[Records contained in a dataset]
____________________

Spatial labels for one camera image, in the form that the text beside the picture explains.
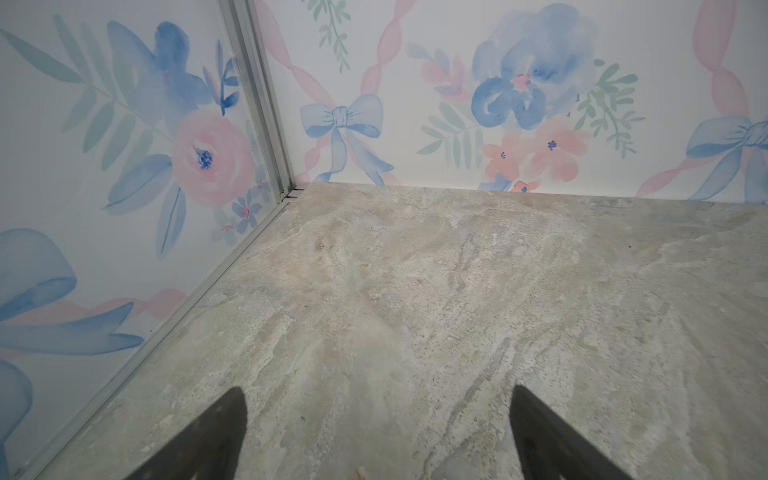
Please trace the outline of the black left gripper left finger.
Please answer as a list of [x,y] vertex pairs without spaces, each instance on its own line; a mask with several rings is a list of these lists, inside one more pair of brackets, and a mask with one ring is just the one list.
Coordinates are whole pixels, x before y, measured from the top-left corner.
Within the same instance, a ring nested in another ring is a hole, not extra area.
[[127,478],[232,479],[246,431],[245,394],[233,387]]

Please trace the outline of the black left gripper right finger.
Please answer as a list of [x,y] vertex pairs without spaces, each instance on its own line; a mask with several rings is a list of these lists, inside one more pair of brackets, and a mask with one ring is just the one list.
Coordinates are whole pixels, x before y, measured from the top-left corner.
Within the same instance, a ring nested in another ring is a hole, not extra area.
[[525,479],[622,479],[630,476],[527,387],[512,390],[509,422]]

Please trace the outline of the aluminium corner post left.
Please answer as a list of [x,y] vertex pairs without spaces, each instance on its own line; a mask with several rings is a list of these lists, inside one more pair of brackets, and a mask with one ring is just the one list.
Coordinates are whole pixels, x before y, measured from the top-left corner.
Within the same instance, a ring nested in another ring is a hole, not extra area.
[[221,13],[237,60],[249,114],[279,202],[295,190],[278,111],[273,98],[267,51],[252,1],[221,0]]

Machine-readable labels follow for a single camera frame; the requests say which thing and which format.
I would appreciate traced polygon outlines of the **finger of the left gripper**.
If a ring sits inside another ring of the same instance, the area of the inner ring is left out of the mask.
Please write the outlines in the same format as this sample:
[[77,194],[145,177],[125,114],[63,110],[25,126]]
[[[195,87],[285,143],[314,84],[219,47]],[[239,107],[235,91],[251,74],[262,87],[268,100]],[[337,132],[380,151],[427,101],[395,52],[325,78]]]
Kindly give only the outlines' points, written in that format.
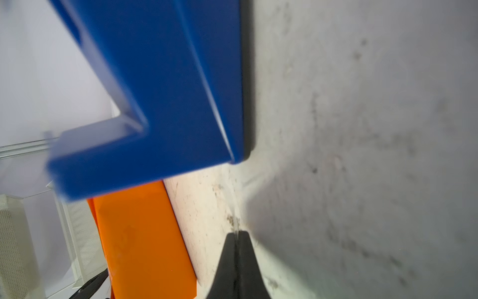
[[103,272],[88,280],[70,297],[70,299],[91,299],[103,285],[108,276],[108,270],[105,269]]

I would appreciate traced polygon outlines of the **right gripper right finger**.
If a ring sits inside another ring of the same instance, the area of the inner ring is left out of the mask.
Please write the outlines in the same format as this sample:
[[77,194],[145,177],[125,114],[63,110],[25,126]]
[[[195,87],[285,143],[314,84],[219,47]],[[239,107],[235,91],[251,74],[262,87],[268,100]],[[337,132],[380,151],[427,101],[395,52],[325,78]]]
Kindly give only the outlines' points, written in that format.
[[270,299],[249,233],[236,234],[236,298]]

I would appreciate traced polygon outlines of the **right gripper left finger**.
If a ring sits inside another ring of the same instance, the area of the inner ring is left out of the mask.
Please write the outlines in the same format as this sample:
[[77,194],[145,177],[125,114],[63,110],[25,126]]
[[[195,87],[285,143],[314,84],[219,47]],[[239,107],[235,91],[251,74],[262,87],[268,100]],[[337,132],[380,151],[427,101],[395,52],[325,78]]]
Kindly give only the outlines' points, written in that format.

____________________

About this exercise: Please repeat all of the entries above word for word, but drop any pictures.

Response for this exercise:
Spatial labels for one camera image, in the form that the text beside the picture explains.
Please trace the outline of the black left gripper left finger.
Please answer as a list of [x,y] vertex pairs without spaces, each instance on its own line; a mask with several rings is a list of these lists, inside one more pair of brackets, and a mask with one ring is just the one list.
Coordinates are whole pixels, x before y, measured from the top-left corner.
Within the same instance, a ring nested in another ring is a hole, not extra area.
[[127,478],[232,479],[246,431],[245,394],[233,387]]

Please trace the outline of the black left gripper right finger.
Please answer as a list of [x,y] vertex pairs without spaces, each instance on its own line; a mask with several rings is a list of these lists, inside one more pair of brackets, and a mask with one ring is just the one list.
Coordinates are whole pixels, x before y, measured from the top-left corner.
Within the same instance, a ring nested in another ring is a hole, not extra area.
[[525,479],[622,479],[630,476],[527,387],[512,390],[509,422]]

Please trace the outline of the aluminium corner post left.
Please answer as a list of [x,y] vertex pairs without spaces, each instance on its own line; a mask with several rings is a list of these lists, inside one more pair of brackets, and a mask with one ring is just the one list.
Coordinates are whole pixels, x before y, measured from the top-left corner.
Within the same instance, a ring nested in another ring is a hole, not extra area.
[[221,13],[237,60],[249,114],[279,202],[295,190],[278,111],[273,98],[267,51],[252,1],[221,0]]

Machine-readable labels follow for a single camera frame; the requests say which thing and which format.
I would appreciate traced polygon outlines of the **finger of the left gripper**.
If a ring sits inside another ring of the same instance, the area of the inner ring is left out of the mask.
Please write the outlines in the same format as this sample:
[[77,194],[145,177],[125,114],[63,110],[25,126]]
[[[195,87],[285,143],[314,84],[219,47]],[[239,107],[235,91],[251,74],[262,87],[268,100]],[[337,132],[380,151],[427,101],[395,52],[325,78]]]
Kindly give only the outlines' points, written in that format.
[[103,272],[88,280],[70,297],[70,299],[91,299],[103,285],[108,276],[108,270],[105,269]]

I would appreciate traced polygon outlines of the **right gripper right finger**.
If a ring sits inside another ring of the same instance, the area of the inner ring is left out of the mask.
Please write the outlines in the same format as this sample:
[[77,194],[145,177],[125,114],[63,110],[25,126]]
[[[195,87],[285,143],[314,84],[219,47]],[[239,107],[235,91],[251,74],[262,87],[268,100]],[[337,132],[380,151],[427,101],[395,52],[325,78]]]
Kindly give only the outlines' points, written in that format.
[[270,299],[249,233],[236,234],[236,298]]

I would appreciate traced polygon outlines of the **right gripper left finger**.
If a ring sits inside another ring of the same instance, the area of the inner ring is left out of the mask.
Please write the outlines in the same format as this sample:
[[77,194],[145,177],[125,114],[63,110],[25,126]]
[[[195,87],[285,143],[314,84],[219,47]],[[239,107],[235,91],[251,74],[262,87],[268,100]],[[337,132],[380,151],[427,101],[395,52],[325,78]]]
Kindly give only the outlines' points, written in that format.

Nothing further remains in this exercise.